US blocks use of mapping technology in China

Monday, April 4, 2005

"They can dictate where we can and can't use it," a BHP spokeswoman said.

The United States has blocked the use of its advanced technology for mapping mineral deposits in China, according to Australian mining operation BHP Billiton (BHP).

"They can dictate where we can and can't use it," a BHP spokeswoman said.

The Australian first reported the decision last week, after Clinton Dines, the chief of BHP's Chinese operations, told analysts about the U.S. Navy's decision. BHP confirmed this story to The New York Times in Melbourne last Friday.

The U.S. maintains a list of munitions which are prohibited from being exported to China. Pentagon spokewoman Lt. Col. Tracy O'Grady-Walsh confirmed that the Falcon system was on the list of prohibited munitions and that it could not be exported for use in China without a waiver from the President. The ban has been in place since the Tiananmen Square incident in 1989.

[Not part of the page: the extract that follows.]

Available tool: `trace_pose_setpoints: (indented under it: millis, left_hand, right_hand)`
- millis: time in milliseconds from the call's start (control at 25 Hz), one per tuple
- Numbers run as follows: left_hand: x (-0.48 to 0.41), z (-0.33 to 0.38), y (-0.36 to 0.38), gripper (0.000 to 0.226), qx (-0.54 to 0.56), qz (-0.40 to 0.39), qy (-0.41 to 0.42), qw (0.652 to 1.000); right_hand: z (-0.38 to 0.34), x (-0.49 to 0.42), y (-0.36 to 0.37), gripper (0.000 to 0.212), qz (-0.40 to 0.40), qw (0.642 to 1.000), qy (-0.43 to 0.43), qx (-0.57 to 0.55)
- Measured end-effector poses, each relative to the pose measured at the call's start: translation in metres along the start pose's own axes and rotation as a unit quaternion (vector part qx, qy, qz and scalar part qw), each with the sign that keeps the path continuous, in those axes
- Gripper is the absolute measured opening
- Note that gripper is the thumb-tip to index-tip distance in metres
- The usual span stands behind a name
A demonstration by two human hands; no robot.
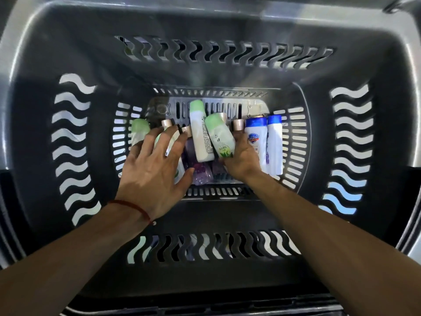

The Falcon system, used by BHP under a special license from the U.S. Navy, is based upon American nuclear-submarine technology. Technically described as an "airborne gravity gradiometer", the Falcon system has been adapted by BHP to explore for a broad range of minerals underground. BHP has used the system since 2000. At the time, a BHP executive described the system as "the holy grail of the exploration industry."

BHP earns 10 percent of its revenue from sales to China.